* **TRY IT**: In the data below, how many lines contain the word "leaf"? Answer with the number alone.

* **INFORMATION SUPPLIED**:
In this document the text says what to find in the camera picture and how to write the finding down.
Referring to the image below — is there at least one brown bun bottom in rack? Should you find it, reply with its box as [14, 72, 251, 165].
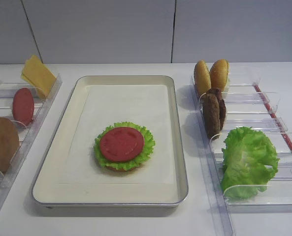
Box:
[0, 117, 19, 174]

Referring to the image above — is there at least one golden bun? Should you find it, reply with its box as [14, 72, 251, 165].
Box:
[209, 59, 229, 91]
[194, 60, 211, 95]

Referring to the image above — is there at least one green lettuce leaf on bun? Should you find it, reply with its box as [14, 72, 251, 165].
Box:
[94, 121, 156, 170]

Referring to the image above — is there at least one large green lettuce leaf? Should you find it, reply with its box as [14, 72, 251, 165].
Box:
[221, 126, 279, 200]

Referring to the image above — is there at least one rear yellow cheese slice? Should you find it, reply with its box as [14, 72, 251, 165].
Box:
[21, 55, 48, 88]

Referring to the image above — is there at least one brown meat patty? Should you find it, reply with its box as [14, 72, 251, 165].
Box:
[203, 94, 220, 139]
[207, 88, 226, 130]

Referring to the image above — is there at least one left golden bun top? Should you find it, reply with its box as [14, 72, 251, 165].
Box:
[194, 60, 211, 95]

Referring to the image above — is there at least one red tomato slice on lettuce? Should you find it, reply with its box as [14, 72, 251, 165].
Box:
[99, 127, 144, 162]

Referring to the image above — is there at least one bottom bun under lettuce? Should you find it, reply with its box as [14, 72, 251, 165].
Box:
[106, 166, 138, 172]

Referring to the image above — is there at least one clear acrylic rack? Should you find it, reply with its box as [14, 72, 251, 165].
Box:
[191, 67, 292, 236]
[0, 74, 62, 210]

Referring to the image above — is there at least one front yellow cheese slice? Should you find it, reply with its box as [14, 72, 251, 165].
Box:
[21, 60, 56, 99]

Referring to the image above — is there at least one left clear acrylic rack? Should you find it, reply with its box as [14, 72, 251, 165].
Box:
[0, 74, 62, 210]

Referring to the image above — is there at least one cream metal baking tray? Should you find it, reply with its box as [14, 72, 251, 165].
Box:
[32, 75, 188, 207]

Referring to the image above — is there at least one yellow cheese slice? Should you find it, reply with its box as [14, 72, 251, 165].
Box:
[21, 55, 48, 88]
[21, 60, 56, 99]

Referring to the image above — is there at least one red tomato slice in rack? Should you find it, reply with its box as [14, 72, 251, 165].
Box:
[12, 88, 34, 126]

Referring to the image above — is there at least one right clear acrylic rack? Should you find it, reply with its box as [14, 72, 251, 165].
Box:
[191, 67, 292, 236]

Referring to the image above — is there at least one right golden bun top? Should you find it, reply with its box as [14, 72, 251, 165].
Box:
[209, 59, 229, 91]

* **RESULT OF THE EXERCISE**: 2